Juel CT, Ali Z, Nilas L, Ulrik CS. Asthma and obesity: does weight loss improve asthma control? a systematic review. J Asthma Allergy. 2012;5:21-26. Epub 2012 Jun 7.

Missed sleep and asthma morbidity in urban children

According to US researchers children living in urban environments have many risk factors for disrupted sleep, including environmental disturbances, stressors related to ethnic minority status, and higher rates of stress and anxiety. Asthma can further disrupt sleep in children, but little research has examined the effects of missed sleep on asthma morbidity.

A study was undertaken to examine the associations among missed sleep, asthma-related quality of life (QoL), and indicators of asthma morbidity in urban children with asthma from Latino, African American, and non-Latino white backgrounds.

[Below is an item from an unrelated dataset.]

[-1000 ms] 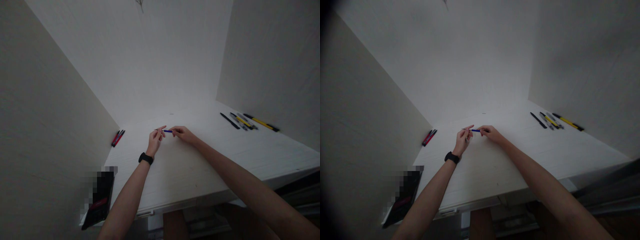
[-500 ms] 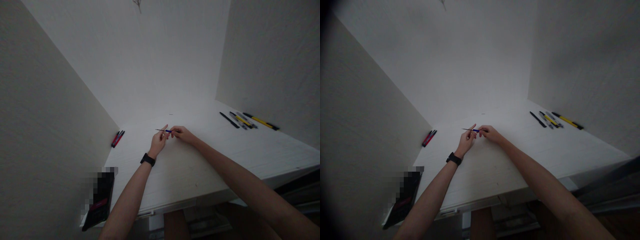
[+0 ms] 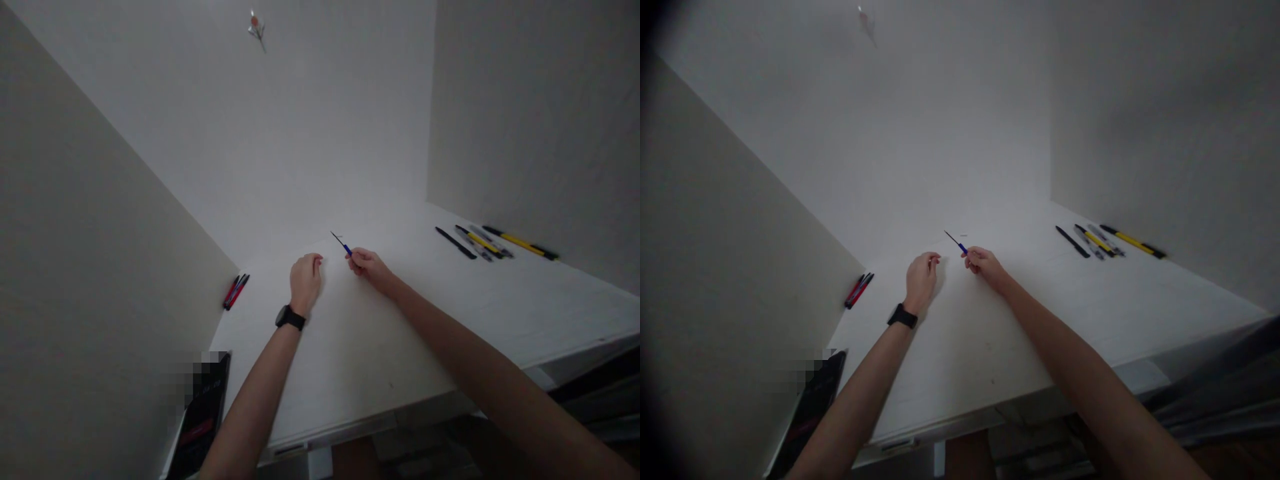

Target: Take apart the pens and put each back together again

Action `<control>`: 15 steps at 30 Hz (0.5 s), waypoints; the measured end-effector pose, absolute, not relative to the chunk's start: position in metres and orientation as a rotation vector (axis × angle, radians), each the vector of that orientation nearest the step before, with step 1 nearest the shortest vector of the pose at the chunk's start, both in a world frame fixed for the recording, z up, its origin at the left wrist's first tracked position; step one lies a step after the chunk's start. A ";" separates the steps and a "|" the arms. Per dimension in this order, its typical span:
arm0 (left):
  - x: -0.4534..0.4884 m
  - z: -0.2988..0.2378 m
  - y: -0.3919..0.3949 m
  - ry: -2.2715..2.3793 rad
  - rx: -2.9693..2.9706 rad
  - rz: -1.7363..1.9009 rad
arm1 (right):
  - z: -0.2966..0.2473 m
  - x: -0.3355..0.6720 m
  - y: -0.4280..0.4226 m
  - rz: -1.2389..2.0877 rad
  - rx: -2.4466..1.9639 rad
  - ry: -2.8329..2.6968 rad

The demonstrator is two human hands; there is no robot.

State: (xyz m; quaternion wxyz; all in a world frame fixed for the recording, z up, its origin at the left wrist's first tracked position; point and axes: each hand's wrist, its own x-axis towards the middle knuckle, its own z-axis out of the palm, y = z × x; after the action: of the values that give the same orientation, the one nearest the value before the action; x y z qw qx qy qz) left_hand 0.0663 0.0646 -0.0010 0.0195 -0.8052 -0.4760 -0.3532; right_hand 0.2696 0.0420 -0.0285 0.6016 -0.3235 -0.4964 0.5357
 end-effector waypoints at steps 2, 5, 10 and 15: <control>0.082 0.007 0.095 -1.403 -2.691 -0.784 | -0.032 0.271 0.046 1.212 -0.749 -1.038; 0.113 0.013 0.142 -1.387 -2.724 -0.433 | -0.036 0.273 0.050 1.177 -0.746 -0.930; 0.158 0.000 0.190 -1.437 -2.608 -0.154 | -0.039 0.273 0.053 1.162 -0.764 -0.890; 0.178 -0.014 0.197 -1.461 -2.568 -0.220 | -0.041 0.272 0.054 1.153 -0.783 -0.915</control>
State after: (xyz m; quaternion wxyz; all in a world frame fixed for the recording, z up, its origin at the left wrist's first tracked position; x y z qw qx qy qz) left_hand 0.1782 0.1967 -0.0138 0.0893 -0.8633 -0.4911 -0.0739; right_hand 0.2722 0.0542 -0.0413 0.6724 -0.3476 -0.4063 0.5119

Given the importance of anxiety as a trigger for asthma symptoms and the link between anxiety and disrupted sleep, the associations among anxiety, asthma morbidity indicators, and missed sleep were also tested.

Parents of 147 children ages 6 to 13 years completed measures of asthma morbidity and missed sleep, parental QoL, and child behavior.

Researchers found higher reports of missed sleep were related to more frequent school absences, more activity limitations, and lower QoL across the sample. The associations between missed sleep and asthma morbidity were stronger for Latino children compared with non-Latino white and African American children. For children with higher anxiety,
the associations between missed sleep and asthma morbidity were stronger than for children with lower anxiety.

The authors concluded that their results offer preliminary support for missed sleep as a contributor to daily functioning of children with asthma in urban neighborhoods. Missed sleep may be more relevant to Latino families. Furthermore, anxiety may serve as a link between sleep and asthma morbidity because higher anxiety may exacerbate the effects of disrupted sleep on asthma.


Daniel LC, Boergers J, Kopel SJ, Koinis-Mitchell D. Missed sleep and asthma morbidity in urban children. Ann Allergy Asthma Immunol. 2012; 109: 41-6.